Дверь открылась. Спокойнее, - приказала себе Лидия.
Вошел Алекс.
- Тетушка Лидия, - произнес он и склонился к ее руке.
- Добрый вечер, Алексей Андреевич, - ответила она официальным тоном. Затем, смягчившись, добавила: - О, да ты по-прежнему выглядишь на восемнадцать лет.

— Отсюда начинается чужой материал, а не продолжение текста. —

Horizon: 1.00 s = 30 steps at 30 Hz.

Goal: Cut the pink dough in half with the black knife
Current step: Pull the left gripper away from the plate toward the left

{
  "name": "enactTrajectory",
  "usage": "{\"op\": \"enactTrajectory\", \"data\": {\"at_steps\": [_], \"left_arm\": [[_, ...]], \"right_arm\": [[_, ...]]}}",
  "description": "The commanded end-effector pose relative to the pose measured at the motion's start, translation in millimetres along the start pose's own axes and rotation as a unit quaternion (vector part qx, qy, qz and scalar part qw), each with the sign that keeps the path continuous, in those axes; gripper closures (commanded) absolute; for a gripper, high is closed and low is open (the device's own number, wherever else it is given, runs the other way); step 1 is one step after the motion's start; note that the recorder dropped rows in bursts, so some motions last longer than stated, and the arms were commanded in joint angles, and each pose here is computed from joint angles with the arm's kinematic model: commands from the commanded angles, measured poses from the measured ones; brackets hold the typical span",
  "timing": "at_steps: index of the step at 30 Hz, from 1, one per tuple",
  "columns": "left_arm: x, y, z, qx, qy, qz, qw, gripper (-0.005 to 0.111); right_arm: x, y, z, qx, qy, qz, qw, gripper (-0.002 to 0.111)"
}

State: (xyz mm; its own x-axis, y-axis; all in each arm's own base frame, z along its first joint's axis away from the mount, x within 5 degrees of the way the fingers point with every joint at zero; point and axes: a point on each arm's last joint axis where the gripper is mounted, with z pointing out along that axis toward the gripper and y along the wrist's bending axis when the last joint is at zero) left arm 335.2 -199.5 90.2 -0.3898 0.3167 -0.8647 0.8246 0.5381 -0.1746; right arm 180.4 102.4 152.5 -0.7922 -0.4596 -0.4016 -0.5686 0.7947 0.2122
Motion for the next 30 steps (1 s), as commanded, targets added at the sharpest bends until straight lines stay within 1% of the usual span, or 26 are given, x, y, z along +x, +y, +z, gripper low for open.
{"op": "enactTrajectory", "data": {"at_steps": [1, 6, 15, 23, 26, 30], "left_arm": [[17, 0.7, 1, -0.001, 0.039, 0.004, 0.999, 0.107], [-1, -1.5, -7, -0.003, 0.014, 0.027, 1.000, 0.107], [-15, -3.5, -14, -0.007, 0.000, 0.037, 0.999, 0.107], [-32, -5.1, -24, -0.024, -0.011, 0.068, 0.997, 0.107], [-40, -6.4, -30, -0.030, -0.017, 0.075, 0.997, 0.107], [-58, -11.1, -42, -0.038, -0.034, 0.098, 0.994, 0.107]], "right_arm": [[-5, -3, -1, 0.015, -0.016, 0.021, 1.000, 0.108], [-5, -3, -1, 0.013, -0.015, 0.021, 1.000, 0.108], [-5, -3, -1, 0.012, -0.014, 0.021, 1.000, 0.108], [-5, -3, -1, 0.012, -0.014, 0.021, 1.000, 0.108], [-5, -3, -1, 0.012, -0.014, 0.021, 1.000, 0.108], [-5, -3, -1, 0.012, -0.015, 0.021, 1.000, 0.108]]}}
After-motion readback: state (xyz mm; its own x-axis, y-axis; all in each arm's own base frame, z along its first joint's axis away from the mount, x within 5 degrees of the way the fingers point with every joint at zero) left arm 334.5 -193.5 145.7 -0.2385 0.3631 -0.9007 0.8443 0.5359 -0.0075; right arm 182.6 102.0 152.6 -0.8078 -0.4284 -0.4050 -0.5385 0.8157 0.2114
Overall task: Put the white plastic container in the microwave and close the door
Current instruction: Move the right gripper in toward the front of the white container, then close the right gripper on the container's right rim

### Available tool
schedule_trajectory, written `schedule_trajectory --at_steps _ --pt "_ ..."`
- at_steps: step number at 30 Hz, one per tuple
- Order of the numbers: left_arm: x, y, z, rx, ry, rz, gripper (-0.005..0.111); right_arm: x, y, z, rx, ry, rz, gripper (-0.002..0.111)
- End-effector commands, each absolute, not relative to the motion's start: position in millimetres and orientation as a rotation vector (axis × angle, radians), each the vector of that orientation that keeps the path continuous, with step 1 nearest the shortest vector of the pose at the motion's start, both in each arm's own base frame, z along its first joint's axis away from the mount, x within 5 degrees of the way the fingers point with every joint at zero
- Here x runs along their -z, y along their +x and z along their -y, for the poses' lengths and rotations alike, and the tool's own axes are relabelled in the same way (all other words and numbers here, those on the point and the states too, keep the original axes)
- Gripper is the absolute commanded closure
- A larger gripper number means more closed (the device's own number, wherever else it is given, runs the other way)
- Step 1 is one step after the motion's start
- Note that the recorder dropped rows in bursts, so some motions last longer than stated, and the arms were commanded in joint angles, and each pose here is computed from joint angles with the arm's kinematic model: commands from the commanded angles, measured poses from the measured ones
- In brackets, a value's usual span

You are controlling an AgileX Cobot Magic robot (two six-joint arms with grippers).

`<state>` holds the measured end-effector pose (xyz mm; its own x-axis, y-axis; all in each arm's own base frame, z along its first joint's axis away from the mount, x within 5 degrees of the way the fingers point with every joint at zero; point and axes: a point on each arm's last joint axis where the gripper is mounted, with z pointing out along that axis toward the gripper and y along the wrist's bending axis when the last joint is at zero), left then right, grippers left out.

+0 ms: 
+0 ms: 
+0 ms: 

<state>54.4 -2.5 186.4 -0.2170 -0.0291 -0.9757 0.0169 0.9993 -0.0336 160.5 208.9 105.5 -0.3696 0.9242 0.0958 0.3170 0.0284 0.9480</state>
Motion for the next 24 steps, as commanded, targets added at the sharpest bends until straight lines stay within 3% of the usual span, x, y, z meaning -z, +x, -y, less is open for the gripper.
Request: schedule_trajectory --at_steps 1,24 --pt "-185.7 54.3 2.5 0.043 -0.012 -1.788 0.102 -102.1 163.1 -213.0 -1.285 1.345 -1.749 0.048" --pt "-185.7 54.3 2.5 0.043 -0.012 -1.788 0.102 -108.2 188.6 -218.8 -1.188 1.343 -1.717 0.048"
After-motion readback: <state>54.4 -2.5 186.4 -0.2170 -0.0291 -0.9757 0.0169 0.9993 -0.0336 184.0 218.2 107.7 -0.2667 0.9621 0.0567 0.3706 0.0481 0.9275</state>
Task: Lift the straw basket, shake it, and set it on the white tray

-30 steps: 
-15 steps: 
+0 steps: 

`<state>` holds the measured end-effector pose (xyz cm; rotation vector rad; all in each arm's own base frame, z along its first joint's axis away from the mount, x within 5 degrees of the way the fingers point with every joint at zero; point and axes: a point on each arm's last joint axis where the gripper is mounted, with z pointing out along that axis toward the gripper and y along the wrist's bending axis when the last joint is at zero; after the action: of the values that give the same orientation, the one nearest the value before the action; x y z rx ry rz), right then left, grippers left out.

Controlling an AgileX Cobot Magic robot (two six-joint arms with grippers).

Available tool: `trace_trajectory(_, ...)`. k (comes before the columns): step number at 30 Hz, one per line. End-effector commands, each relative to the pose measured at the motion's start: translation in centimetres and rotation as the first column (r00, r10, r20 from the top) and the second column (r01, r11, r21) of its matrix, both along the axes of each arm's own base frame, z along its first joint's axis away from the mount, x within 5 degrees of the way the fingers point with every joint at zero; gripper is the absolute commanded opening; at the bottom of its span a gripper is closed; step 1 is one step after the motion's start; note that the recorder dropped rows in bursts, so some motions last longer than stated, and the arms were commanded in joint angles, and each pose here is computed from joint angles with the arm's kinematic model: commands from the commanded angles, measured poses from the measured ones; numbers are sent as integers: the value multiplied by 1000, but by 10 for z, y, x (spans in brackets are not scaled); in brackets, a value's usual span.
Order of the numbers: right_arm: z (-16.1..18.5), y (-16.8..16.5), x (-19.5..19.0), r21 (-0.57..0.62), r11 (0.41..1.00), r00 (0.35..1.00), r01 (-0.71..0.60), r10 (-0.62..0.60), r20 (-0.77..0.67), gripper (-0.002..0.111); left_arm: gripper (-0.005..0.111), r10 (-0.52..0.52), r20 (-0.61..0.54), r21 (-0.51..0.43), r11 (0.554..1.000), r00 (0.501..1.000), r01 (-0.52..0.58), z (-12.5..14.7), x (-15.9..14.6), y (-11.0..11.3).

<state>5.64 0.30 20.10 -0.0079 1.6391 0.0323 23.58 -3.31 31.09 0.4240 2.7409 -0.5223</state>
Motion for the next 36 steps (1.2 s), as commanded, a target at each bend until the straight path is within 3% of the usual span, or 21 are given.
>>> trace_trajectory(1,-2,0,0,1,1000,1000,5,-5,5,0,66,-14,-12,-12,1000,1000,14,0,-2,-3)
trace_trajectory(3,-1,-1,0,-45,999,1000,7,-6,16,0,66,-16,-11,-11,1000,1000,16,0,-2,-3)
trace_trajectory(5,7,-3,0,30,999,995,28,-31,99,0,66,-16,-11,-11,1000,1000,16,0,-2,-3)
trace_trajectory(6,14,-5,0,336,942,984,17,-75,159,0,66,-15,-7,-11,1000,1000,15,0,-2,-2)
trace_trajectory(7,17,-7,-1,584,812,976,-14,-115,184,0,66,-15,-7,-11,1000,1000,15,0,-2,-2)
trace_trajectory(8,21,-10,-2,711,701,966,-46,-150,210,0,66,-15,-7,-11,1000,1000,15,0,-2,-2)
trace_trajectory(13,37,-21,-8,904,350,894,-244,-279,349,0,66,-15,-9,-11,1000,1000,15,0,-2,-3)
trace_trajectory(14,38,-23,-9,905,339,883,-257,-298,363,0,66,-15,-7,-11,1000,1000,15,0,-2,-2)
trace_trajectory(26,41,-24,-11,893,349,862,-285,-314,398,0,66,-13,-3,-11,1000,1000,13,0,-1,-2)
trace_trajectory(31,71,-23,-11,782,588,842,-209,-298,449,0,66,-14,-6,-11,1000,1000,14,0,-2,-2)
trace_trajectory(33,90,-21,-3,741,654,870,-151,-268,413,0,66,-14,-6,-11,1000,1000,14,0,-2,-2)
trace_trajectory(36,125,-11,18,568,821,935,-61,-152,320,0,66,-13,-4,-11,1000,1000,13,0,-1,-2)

- Как бы я желал этого, - сказал он, и глаза его заблестели.
Она стала расспрашивать его о путешествии. Пока он отвечал, она поймала себя на том, что удивляется, отчего он все еще не женат. Он обладал титулом, который сам по себе способен был сразить любую девушку, не говоря уж об их матерях, помимо этого был поразительно красив и необычайно богат. Не сомневаюсь, что он разбил-таки порядочно сердец, подумала она.
- Ваши брат и сестра шлют вам свою любовь, - продолжал Алекс, - и просят молиться за них. - Он нахмурился. - В Петербурге сейчас неспокойно. Город стал совсем другим.
- До нас дошли слухи об этом монахе, - сказал Стивен.
- Распутине. Императрица верит, что его устами говорит Бог, а она ведь имеет очень большое влияние на царя. Но Распутин - это всего лишь симптом. Беспрерывно происходят забастовки, и даже бунты. Люди больше не верят в божественность монархии.
- Так что же делать? - спросил Стивен.
Алекс вздохнул.
- Все. Нам нужны производительные фермы, побольше заводов, настоящий, как в Англии, парламент, земельная реформа, профсоюзы, свобода слова...
- На вашем месте я бы не спешил с профсоюзами, - сказал Стивен.
- Может быть. И все-таки, Россия должна каким-то образом вступить в двадцатый век. Либо это сделаем мы, аристократия, либо это сделают простые люди, уничтожив нас при этом.
Лидии показалось, что в его словах звучало больше радикализма, чем у самих радикалов. Как должна была измениться ситуация на родине, если уже князь рассуждал подобным образом! Сестра ее, Татьяна, мать Алекса, писала в своих письмах о "беспорядках", но в них и намека не было о возможной опасности для дворянства. Но, к слову сказать, Алекс больше походил на своего отца, старого князя Орлова, политика с ног до головы. Будь тот жив, он говорил бы точно так же.